# WORK TASK
Although the data below contains pictures, please reproduce only its words, exactly.

# RECORDED INFORMATION
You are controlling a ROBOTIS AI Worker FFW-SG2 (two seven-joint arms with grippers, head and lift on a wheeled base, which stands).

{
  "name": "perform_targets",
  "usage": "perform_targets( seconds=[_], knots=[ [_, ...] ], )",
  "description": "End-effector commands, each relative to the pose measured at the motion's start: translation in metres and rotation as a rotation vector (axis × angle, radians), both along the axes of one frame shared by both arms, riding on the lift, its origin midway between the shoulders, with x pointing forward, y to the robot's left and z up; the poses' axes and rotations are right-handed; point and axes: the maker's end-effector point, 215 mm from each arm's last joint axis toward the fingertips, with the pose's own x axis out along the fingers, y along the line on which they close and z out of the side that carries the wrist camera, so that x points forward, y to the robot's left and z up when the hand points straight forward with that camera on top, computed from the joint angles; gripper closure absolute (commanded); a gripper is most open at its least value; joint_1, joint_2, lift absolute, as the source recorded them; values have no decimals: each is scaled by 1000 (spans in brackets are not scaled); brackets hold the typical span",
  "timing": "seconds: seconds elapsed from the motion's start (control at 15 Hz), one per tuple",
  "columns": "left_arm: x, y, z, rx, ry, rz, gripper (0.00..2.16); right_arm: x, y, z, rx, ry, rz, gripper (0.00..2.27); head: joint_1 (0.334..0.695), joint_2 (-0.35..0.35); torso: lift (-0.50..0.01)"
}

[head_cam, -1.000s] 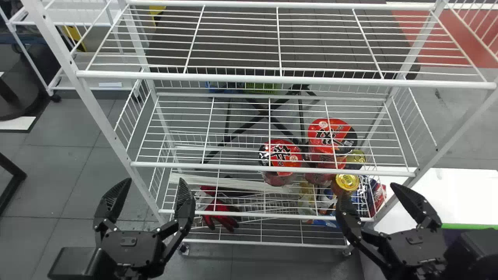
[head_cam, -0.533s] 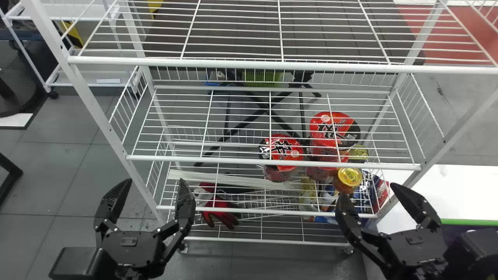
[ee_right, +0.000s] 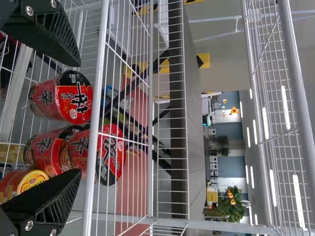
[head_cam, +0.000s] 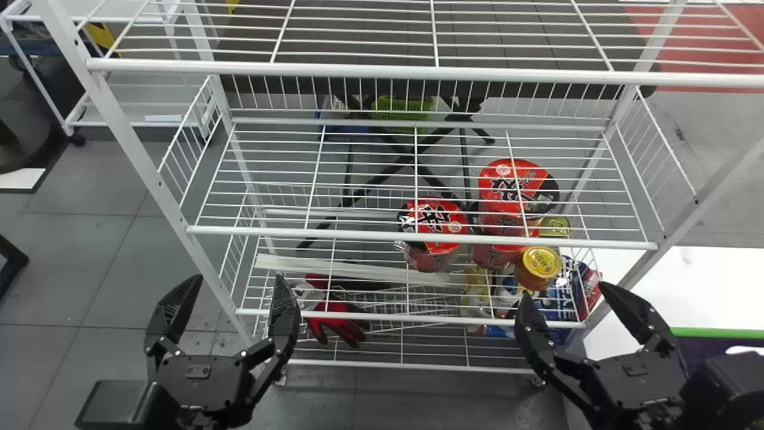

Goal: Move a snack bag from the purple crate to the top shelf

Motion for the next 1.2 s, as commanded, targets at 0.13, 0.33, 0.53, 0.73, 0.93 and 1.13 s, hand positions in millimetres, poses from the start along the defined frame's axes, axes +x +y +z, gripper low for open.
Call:
perform_targets(
  seconds=[0.13,0.33,0.53,0.73,0.93,1.13],
  knots=[
    [0,0,0,0,0,0,80,0,0,0,1,1,-1,22,695,4,-352],
    [0,0,0,0,0,-2,80,0,0,0,1,-1,-1,22,695,4,-364],
    [0,0,0,0,0,-2,80,0,0,1,2,-4,-1,22,695,3,-375],
    [0,0,-1,0,1,-1,80,0,1,1,3,-3,0,22,695,3,-387],
    [0,0,-1,0,1,-1,80,0,1,1,3,-5,1,22,695,5,-400],
    [0,0,-2,1,3,-1,80,-1,2,1,5,-3,3,22,695,5,-412]
  ],
)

# EXERCISE OUTPUT
You are controlling a ROBOTIS AI Worker FFW-SG2 (two seven-joint arms with grippers, head and lift on a wheeled base, which stands).

{
  "name": "perform_targets",
  "usage": "perform_targets( seconds=[_], knots=[ [_, ...] ], )",
  "description": "End-effector commands, each relative to the pose measured at the motion's start: translation in metres and rotation as a rotation vector (axis × angle, radians), both along the axes of one frame shared by both arms, riding on the lift, its origin midway between the shoulders, with x pointing forward, y to the robot's left and z up; the poses' axes and rotations are right-handed; point and axes: the maker's end-effector point, 215 mm from each arm's last joint axis toward the fingertips, with the pose's own x axis out along the fingers, y along the line on which they close and z out of the side that carries the wrist camera, so that x points forward, y to the robot's left and z up when the hand points straight forward with that camera on top, computed from the joint angles; gripper closure absolute (commanded); a gripper is most open at its least value; joint_1, joint_2, lift absolute, as the source recorded them; values have no decimals: each is scaled by 1000 (spans in brackets are not scaled); brackets hold the typical span",
  "timing": "seconds: seconds elapsed from the motion's start (control at 15 Hz), one per tuple",
  "columns": "left_arm: x, y, z, rx, ry, rz, gripper (0.00..2.16); right_arm: x, y, z, rx, ry, rz, gripper (0.00..2.27); head: joint_1 (0.334..0.695), joint_2 (-0.35..0.35); torso: lift (-0.50..0.01)"
}

[head_cam, -1.000s] 
[head_cam, -0.533s] 
[ee_right, +0.000s] 
[head_cam, +0.000s] 

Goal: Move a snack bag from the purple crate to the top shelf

Motion for the next 1.2 s, as commanded, targets at 0.13, 0.33, 0.53, 0.73, 0.93 and 1.13 s, hand positions in millimetres, poses from the start along the defined frame's axes, axes +x +y +z, gripper low for open.
Call:
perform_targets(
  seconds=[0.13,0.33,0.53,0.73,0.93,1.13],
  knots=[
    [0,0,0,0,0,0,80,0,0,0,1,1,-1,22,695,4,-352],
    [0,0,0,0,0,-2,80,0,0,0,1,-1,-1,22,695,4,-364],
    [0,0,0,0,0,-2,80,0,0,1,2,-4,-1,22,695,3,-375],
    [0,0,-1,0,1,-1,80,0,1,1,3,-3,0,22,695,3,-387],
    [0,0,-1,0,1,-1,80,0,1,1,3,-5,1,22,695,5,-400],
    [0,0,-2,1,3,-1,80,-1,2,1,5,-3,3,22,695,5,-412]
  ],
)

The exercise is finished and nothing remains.